PART ONE
Developments in technique
Introduction
ELIZABETH BOTT SPILLIUS
Although Kleinian analysts take it for granted that a distinctive technique is basic to the Kleinian approach, comparatively little has been written about this technique in its own right until very recently. This dearth of papers on technique has occurred partly because Kleinian analysts were preoccupied with other areas of research, but perhaps also because it was thought for some time that it was novelty of content rather than novelty of method that makes Kleinian work distinctive. Thus, for example, in a paper specifically entitled āMelanie Klein's techniqueā (1967) Segal describes the essentials of Klein's technique in less than one page and then spends the rest of the paper describing the effect of Klein's novel theories. The impression one gets from this paper is that the distinctive features of technique are so enmeshed with the distinctive features of clinical content that they cannot be usefully disentangled. Recently, however, there has been increased discussion among Kleinian analysts of problems specifically concerning technique, even though comparatively little of this discussion has been published as yet.
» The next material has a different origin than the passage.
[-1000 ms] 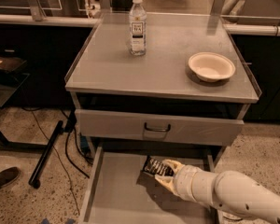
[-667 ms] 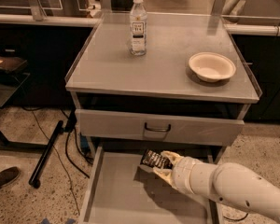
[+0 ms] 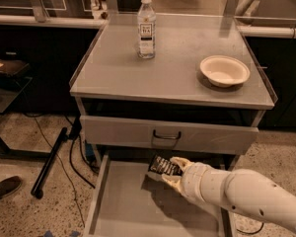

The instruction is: Pick rxbar chocolate from middle drawer and place on counter

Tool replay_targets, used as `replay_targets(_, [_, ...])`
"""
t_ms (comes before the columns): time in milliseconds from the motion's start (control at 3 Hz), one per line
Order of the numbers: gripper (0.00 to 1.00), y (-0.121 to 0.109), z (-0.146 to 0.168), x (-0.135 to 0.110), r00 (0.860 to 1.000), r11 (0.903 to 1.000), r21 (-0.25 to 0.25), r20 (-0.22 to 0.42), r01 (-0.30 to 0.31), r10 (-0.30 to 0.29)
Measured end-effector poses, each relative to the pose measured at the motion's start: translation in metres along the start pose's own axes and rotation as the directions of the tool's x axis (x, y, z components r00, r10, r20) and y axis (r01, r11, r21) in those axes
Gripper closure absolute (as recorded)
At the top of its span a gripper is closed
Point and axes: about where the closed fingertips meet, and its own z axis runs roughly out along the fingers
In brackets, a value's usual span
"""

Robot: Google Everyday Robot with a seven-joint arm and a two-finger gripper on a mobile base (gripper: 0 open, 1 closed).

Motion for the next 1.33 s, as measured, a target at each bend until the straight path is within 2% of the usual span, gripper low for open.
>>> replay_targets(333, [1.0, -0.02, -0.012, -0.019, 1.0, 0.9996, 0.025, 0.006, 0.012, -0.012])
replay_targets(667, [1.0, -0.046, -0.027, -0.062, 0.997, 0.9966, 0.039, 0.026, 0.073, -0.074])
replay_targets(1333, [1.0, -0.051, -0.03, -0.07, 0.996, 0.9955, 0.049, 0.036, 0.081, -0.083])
Most of the basic features of Kleinian technique, as Segal notes, are closely derived from Freud: rigorous maintenance of the psychoanalytic setting so as to keep the transference as pure and uncontaminated as possible; an expectation of sessions five times a week; emphasis on the transference as the central focus of analyst-patient interaction; a belief that the transference situation is active from the very beginning of the analysis; an attitude of active receptivity rather than passivity and silence; interpretation of anxiety and defence together rather than either on its own; emphasis on interpretation, especially the transference interpretation, as the agent of therapeutic change. In Kleinian thought there is a particular emphasis on the totality of transference. The concept is not restricted to the expression in the session towards the analyst of attitudes towards specific persons and/or incidents of the historical past. Rather the term is used to mean the expression in the analytic situation of the forces and relationships of the internal world. The internal world itself is regarded as the result of an ongoing process of development, the product of continuing interaction between unconscious phantasy, defences, and experiences with external reality both in the past and in the present. The emphasis of Klein and her successors on the pervasiveness of transference is derived from Klein's use of the concept of unconscious phantasy, which is conceived as underlying all thought, rational as well as irrational, rather than there being a special category of thought and feeling which is rational and appropriate and therefore does not need analysing and a second kind of thought and feeling which is irrational and unreasonable and therefore expresses transference and needs analysing.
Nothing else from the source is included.